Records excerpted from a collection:
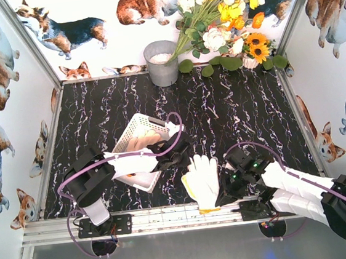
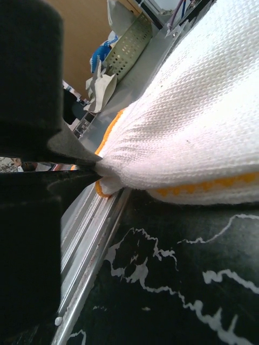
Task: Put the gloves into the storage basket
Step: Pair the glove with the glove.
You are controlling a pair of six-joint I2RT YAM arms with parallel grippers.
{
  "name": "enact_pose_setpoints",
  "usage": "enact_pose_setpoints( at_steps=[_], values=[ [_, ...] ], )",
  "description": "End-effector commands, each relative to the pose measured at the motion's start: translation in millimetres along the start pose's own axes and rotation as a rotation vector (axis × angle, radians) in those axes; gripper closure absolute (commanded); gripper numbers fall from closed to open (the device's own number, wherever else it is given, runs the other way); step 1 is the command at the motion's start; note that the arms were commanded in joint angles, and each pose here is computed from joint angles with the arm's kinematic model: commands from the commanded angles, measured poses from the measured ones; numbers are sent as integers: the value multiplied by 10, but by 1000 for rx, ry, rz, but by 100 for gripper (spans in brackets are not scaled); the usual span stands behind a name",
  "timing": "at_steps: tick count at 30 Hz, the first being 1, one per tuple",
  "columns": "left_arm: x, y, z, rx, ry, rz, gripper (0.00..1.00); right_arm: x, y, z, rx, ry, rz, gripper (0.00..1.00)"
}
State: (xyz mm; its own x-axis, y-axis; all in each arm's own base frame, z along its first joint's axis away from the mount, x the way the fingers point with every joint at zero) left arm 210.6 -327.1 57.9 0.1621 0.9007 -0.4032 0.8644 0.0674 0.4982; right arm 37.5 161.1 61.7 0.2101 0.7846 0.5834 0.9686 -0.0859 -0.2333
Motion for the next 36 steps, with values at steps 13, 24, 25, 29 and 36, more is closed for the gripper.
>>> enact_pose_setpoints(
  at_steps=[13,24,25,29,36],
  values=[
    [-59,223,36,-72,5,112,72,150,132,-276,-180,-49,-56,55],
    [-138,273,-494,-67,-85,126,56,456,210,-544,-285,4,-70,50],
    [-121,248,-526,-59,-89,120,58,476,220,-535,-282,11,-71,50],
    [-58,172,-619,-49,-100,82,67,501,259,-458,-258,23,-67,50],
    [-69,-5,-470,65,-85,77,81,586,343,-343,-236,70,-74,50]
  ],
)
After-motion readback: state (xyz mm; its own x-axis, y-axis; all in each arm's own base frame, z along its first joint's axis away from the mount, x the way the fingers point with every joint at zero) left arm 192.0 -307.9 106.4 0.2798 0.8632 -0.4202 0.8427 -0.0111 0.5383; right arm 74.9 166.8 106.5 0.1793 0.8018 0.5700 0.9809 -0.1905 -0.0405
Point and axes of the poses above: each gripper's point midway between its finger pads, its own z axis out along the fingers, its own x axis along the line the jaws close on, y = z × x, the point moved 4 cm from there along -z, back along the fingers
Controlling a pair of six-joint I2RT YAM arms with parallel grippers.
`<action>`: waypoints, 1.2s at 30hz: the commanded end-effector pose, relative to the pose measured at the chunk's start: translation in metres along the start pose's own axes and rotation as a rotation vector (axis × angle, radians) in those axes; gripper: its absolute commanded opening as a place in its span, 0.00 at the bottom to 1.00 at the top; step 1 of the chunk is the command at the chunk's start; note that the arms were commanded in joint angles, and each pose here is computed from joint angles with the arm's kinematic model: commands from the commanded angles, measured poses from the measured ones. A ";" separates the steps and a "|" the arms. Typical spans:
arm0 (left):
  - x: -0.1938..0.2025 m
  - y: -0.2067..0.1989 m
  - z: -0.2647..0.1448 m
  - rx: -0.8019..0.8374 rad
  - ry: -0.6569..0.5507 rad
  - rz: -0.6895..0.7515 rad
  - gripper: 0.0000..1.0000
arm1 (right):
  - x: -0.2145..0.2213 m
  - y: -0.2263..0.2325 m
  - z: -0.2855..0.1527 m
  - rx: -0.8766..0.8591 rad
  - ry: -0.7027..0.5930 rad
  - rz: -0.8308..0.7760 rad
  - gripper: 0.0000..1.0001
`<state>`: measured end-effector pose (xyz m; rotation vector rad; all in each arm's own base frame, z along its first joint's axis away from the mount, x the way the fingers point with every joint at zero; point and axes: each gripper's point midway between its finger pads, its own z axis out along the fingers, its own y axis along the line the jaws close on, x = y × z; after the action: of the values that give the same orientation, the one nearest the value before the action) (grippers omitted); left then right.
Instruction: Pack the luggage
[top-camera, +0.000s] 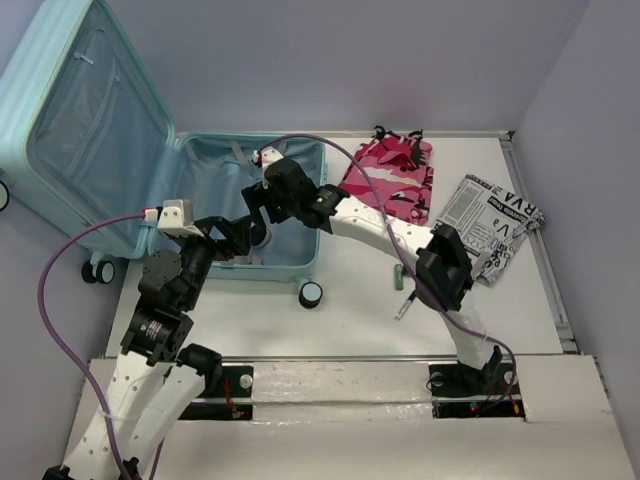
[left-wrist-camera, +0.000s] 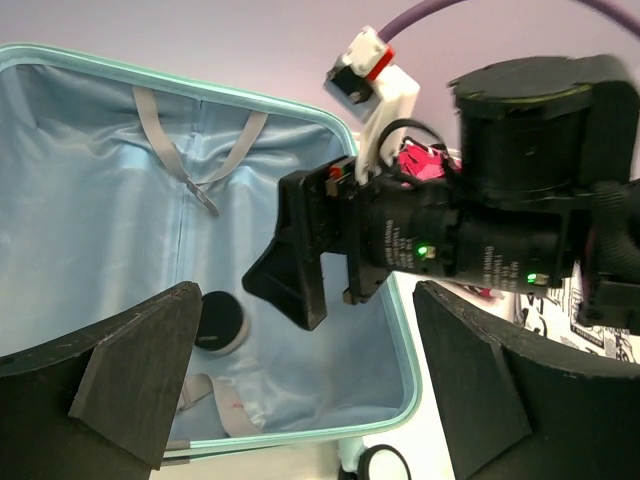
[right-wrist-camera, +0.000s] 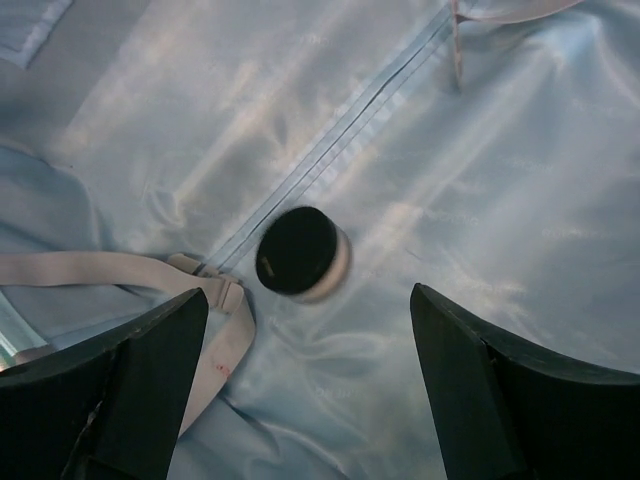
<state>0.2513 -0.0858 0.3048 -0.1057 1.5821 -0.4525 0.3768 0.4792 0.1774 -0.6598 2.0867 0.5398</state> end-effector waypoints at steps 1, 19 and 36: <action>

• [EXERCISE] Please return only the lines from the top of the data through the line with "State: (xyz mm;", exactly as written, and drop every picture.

• [TASK RESPONSE]
Task: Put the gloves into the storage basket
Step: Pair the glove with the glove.
You are controlling a pair of six-joint I2RT YAM arms with parallel grippers.
{
  "name": "enact_pose_setpoints",
  "usage": "enact_pose_setpoints( at_steps=[_], values=[ [_, ...] ], )",
  "description": "End-effector commands, each relative to the pose measured at the motion's start: translation in millimetres along the start pose's own axes and rotation as a rotation vector (axis × angle, radians) in those axes; gripper closure absolute (commanded); gripper numbers fall from closed to open (the device's own number, wherever else it is given, runs the other way); step 1 is the command at the motion's start; note that the arms were commanded in joint angles, and each pose here is computed from joint angles with the arm's kinematic model: commands from the commanded angles, measured poses from the measured ones; numbers are sent as integers: the value multiplied by 10, but by 1000 for rx, ry, rz, but by 100 for gripper (spans in brackets are not scaled); the usual span stands behind a name",
  "timing": "at_steps: tick count at 30 Hz, the first being 1, one per tuple",
  "columns": "left_arm: x, y, z, rx, ry, rz, gripper (0.00..1.00); right_arm: x, y, z, rx, ry, rz, gripper (0.00..1.00)"
}
State: (xyz mm; its own x-axis, y-axis; all in each arm's own base frame, z along its first joint's axis away from the mount, x the way the fingers point with every joint at zero) left arm 210.6 -327.1 57.9 0.1621 0.9007 -0.4032 0.8644 0.0674 0.4982; right arm 37.5 161.1 61.7 0.2101 0.7846 0.5834 0.9686 -0.0859 -0.2333

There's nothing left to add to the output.